**** Dataset excerpt ****

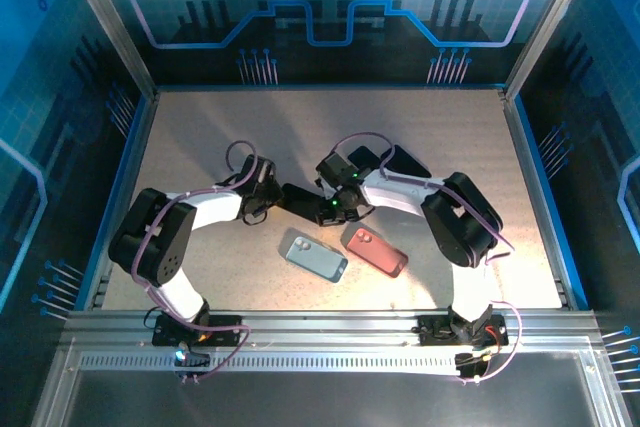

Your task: Put the phone into the phone case

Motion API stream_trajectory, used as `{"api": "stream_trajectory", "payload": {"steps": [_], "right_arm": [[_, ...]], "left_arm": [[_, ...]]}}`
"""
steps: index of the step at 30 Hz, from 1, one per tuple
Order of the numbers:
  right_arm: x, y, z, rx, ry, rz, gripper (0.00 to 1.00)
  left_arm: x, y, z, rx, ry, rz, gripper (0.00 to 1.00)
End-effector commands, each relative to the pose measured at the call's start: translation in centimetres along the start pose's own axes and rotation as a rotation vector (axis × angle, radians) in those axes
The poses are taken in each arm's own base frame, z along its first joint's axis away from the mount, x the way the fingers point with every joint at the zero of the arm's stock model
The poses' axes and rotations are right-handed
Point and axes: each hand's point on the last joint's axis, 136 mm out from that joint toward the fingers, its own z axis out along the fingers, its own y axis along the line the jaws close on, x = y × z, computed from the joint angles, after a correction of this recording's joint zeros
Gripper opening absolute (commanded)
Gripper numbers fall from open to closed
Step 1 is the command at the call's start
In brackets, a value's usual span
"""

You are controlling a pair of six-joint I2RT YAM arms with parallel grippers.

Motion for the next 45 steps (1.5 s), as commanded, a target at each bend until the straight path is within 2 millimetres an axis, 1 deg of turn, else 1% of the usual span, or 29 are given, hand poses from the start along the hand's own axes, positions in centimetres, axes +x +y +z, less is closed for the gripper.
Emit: {"api": "stream_trajectory", "payload": {"steps": [1,4,7,10,14,18,21,26,31,41,45], "right_arm": [[-1.8,0.4,-3.9,-0.047,-0.055,-0.012,0.00],[-3.5,0.1,-4.8,-0.060,-0.088,-0.026,0.00],[-4.8,-0.7,-4.6,-0.056,-0.103,-0.043,0.00],[-6.1,-2.0,-3.7,-0.032,-0.106,-0.046,0.00],[-7.2,-3.9,-2.2,-0.013,-0.094,-0.028,0.00],[-7.8,-4.9,-1.2,-0.021,-0.100,-0.009,0.01],[-8.1,-5.3,-0.5,-0.042,-0.101,0.003,0.03],[-7.9,-5.2,0.4,-0.069,-0.088,0.023,0.04],[-6.9,-5.0,1.0,-0.089,-0.071,0.041,0.04],[-4.7,-4.6,0.6,-0.098,-0.058,0.058,0.03],[-4.7,-5.0,-0.3,-0.073,-0.088,0.059,0.02]], "left_arm": [[0.4,-0.9,-0.1,0.006,0.044,0.034,0.00],[0.0,-1.2,-0.3,0.004,0.036,0.041,0.00],[-0.1,-1.5,-0.3,0.010,0.037,0.042,0.00],[-0.1,-1.6,-0.2,0.010,0.043,0.041,0.00],[0.2,-1.5,0.0,0.006,0.056,0.039,0.00],[0.4,-1.5,0.3,0.004,0.071,0.038,0.00],[0.4,-1.6,0.5,0.001,0.077,0.039,0.00],[0.4,-2.0,0.9,0.001,0.091,0.049,0.00],[0.3,-2.5,1.4,0.009,0.098,0.046,0.00],[0.3,-3.6,2.1,0.030,0.108,0.056,0.00],[0.0,-4.0,1.8,0.036,0.100,0.061,0.00]]}}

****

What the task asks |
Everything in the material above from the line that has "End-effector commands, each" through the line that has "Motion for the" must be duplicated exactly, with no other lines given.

Solution |
End-effector commands, each relative to the pose measured at the call's start: translation in centimetres along the start pose's own axes and rotation as a rotation vector (axis × angle, radians) in those axes
The poses are taken in each arm's own base frame, z along its first joint's axis away from the mount, x the way the fingers point with every joint at the zero of the arm's stock model
The poses' axes and rotations are right-handed
Point and axes: each hand's point on the last joint's axis, 136 mm out from that joint toward the fingers, its own z axis out along the fingers, its own y axis along the line the jaws close on, x = y × z, computed from the joint angles, after a correction of this recording's joint zeros
Gripper opening absolute (commanded)
Gripper numbers fall from open to closed
Step 1 is the command at the call's start
In brackets, a value's usual span
"""

You are controlling a pair of six-joint I2RT YAM arms with parallel grippers.

Motion for the next 45 steps (1.5 s), as commanded, a target at each bend until the straight path is within 2 millimetres an axis, 1 deg of turn, else 1% of the usual span, or 29 are given, hand poses from the start along the hand's own axes, positions in centimetres, axes +x +y +z, less is closed for the gripper.

At this point, the answer is complete.